- **Assignment**
All of the lines below should be copied word for word.

"""

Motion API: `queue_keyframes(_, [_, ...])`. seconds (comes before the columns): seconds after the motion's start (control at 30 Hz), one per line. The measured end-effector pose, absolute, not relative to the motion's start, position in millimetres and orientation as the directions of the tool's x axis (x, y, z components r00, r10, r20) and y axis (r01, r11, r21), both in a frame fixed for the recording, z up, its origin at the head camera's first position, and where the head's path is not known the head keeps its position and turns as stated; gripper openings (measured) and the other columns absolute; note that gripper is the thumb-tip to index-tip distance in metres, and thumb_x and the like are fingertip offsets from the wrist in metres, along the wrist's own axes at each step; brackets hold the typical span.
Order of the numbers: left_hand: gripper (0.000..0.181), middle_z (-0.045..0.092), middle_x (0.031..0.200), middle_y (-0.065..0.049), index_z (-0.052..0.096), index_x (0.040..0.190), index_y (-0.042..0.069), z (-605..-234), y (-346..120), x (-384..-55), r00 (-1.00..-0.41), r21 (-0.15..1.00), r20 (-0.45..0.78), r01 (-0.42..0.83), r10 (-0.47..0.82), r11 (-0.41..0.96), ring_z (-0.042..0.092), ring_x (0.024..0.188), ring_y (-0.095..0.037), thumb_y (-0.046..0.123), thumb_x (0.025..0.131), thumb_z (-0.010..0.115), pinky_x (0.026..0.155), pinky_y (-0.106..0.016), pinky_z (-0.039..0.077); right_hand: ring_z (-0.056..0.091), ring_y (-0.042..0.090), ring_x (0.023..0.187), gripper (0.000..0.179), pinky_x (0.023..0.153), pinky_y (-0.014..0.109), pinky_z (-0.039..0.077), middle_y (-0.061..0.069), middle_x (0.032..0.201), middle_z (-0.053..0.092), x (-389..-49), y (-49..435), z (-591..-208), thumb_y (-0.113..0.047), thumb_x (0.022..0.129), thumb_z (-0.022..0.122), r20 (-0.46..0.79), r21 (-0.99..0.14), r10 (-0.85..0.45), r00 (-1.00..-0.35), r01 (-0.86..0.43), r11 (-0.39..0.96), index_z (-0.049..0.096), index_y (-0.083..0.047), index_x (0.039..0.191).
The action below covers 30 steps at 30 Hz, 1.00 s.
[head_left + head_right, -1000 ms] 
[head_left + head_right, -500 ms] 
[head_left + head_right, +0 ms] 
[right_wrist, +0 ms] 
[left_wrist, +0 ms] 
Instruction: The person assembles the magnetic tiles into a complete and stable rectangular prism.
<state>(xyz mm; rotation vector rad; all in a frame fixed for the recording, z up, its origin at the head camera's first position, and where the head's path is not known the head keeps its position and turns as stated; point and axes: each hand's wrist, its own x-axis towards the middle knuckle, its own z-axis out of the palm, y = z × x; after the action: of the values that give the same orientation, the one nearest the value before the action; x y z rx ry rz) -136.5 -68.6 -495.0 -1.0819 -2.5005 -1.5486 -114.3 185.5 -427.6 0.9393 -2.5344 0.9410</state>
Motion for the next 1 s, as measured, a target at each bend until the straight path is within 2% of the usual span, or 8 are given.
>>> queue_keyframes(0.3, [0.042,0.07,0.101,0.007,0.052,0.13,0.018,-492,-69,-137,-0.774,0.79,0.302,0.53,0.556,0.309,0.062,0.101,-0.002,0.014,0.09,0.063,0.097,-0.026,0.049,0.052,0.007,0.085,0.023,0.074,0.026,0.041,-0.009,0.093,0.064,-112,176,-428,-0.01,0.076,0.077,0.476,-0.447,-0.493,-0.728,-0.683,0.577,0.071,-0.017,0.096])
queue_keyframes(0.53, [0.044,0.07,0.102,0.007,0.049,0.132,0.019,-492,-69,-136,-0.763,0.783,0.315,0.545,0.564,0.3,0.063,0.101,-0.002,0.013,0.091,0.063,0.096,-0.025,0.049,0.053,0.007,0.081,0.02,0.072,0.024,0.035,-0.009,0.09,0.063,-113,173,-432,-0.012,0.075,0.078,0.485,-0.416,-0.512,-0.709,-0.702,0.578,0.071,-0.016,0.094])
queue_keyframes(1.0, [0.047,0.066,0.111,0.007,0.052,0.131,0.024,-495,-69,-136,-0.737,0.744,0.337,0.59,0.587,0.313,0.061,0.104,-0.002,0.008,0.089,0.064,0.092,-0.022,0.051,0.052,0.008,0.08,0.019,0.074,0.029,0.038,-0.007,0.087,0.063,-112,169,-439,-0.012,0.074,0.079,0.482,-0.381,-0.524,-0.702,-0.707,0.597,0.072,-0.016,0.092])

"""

- **Exercise result**
Motion API: `queue_keyframes(_, [_, ...])`. seconds (comes before the columns): seconds after the motion's start (control at 30 Hz), one per line. The measured end-effector pose, absolute, not relative to the motion's start, position in millimetres and orientation as the directions of the tool's x axis (x, y, z components r00, r10, r20) and y axis (r01, r11, r21), both in a frame fixed for the recording, z up, its origin at the head camera's first position, and where the head's path is not known the head keeps its position and turns as stated; gripper openings (measured) and the other columns absolute; note that gripper is the thumb-tip to index-tip distance in metres, and thumb_x and the like are fingertip offsets from the wrist in metres, along the wrist's own axes at each step; brackets hold the typical span.
Order of the numbers: left_hand: gripper (0.000..0.181), middle_z (-0.045..0.092), middle_x (0.031..0.200), middle_y (-0.065..0.049), index_z (-0.052..0.096), index_x (0.040..0.190), index_y (-0.042..0.069), z (-605..-234), y (-346..120), x (-384..-55), r00 (-1.00..-0.41), r21 (-0.15..1.00), r20 (-0.45..0.78), r01 (-0.42..0.83), r10 (-0.47..0.82), r11 (-0.41..0.96), ring_z (-0.042..0.092), ring_x (0.024..0.188), ring_y (-0.095..0.037), thumb_y (-0.046..0.123), thumb_x (0.025..0.131), thumb_z (-0.010..0.115), pinky_x (0.026..0.155), pinky_y (-0.106..0.016), pinky_z (-0.039..0.077); right_hand: ring_z (-0.056..0.091), ring_y (-0.042..0.090), ring_x (0.023..0.187), gripper (0.000..0.179), pinky_x (0.023..0.153), pinky_y (-0.014..0.109), pinky_z (-0.039..0.077), middle_y (-0.061..0.069), middle_x (0.032..0.201), middle_z (-0.053..0.092), x (-389..-49), y (-49..435), z (-591..-208), thumb_y (-0.113..0.047), thumb_x (0.022..0.129), thumb_z (-0.022..0.122), r20 (-0.46..0.79), r21 (-0.99..0.14), r10 (-0.85..0.45), r00 (-1.00..-0.35), r01 (-0.86..0.43), r11 (-0.39..0.96), index_z (-0.049..0.096), index_y (-0.083..0.047), index_x (0.039..0.191).
The action below covers 30 steps at 30 Hz, 1.00 s.
[head_left + head_right, -1000 ms] 
[head_left + head_right, -500 ms] 
[head_left + head_right, +0 ms] 
[right_wrist, +0 ms] 
[left_wrist, +0 ms] 
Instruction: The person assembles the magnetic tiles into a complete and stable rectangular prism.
<state>(xyz mm; rotation vector rad; all in a frame fixed for the recording, z up, its origin at the head camera's first position, and where the head's path is not known the head keeps its position and turns as stated; point and axes: each hand's wrist, its own x-axis towards the middle knuckle, its own z-axis out of the palm, y = z × x; after the action: of the values that give the same orientation, the one nearest the value before the action; x y z rx ry rz) -136.5 -68.6 -495.0 -1.0819 -2.5005 -1.5486 -114.3 185.5 -427.6 0.9393 -2.5344 0.9410</state>
Motion for the next 1 s, as measured, a target at each bend until the straight path is within 2% of the usual span, or 8 are given.
>>> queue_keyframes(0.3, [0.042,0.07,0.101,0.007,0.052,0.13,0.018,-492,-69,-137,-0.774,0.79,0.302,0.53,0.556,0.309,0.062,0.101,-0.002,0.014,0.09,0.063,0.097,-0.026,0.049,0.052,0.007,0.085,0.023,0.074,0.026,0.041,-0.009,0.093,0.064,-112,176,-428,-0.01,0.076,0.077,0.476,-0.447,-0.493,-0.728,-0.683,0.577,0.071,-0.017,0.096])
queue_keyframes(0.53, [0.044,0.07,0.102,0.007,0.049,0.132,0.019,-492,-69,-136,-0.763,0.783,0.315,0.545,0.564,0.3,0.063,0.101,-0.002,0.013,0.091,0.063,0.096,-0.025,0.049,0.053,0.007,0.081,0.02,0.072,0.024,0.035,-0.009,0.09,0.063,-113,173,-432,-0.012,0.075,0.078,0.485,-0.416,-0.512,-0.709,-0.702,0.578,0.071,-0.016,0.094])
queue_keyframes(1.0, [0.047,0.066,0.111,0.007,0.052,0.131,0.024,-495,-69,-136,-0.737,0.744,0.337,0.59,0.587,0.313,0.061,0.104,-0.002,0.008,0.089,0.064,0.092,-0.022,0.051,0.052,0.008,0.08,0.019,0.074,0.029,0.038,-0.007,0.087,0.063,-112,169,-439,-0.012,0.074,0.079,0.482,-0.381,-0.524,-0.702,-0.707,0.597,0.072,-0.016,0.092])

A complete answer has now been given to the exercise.